[[ DATA open ]]
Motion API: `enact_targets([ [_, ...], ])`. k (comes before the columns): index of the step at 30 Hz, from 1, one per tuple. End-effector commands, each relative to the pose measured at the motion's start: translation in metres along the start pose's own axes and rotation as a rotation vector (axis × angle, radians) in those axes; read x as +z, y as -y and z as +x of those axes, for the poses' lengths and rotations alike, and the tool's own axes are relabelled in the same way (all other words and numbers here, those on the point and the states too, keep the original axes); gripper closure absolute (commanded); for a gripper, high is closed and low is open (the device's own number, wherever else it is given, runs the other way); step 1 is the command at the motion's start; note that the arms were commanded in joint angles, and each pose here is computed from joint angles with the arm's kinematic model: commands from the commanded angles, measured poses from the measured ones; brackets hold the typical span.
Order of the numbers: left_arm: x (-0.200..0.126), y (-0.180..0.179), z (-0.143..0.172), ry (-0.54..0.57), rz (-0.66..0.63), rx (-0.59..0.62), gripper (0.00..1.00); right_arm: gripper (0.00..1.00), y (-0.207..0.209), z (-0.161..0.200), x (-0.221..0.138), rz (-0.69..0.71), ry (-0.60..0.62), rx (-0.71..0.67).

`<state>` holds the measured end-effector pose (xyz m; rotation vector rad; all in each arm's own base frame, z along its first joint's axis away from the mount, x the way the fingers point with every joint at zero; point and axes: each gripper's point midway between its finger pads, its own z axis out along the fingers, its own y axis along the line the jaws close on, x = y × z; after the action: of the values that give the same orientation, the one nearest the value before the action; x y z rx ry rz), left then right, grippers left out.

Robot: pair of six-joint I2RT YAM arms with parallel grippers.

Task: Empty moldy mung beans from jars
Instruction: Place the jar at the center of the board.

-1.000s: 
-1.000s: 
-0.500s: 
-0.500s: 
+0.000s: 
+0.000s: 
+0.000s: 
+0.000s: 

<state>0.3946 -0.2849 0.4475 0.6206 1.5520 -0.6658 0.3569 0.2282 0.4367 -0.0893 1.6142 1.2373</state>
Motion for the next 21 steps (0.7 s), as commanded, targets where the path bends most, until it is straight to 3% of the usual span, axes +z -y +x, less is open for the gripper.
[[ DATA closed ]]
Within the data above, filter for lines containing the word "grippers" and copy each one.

`<state>` holds the measured end-effector pose (xyz m; rotation vector rad; all in each arm's own base frame, z along its first joint's axis away from the mount, x the way the fingers point with every joint at zero; point and axes: each gripper's point midway between its finger pads, its own z axis out along the fingers, its own y axis along the line the jaws close on, x = y × z; after the action: of the values that give the same orientation, the one nearest the value before the action; x y z rx ry rz), left then right, grippers left out.
Robot: pair of six-joint I2RT YAM arms with parallel grippers.

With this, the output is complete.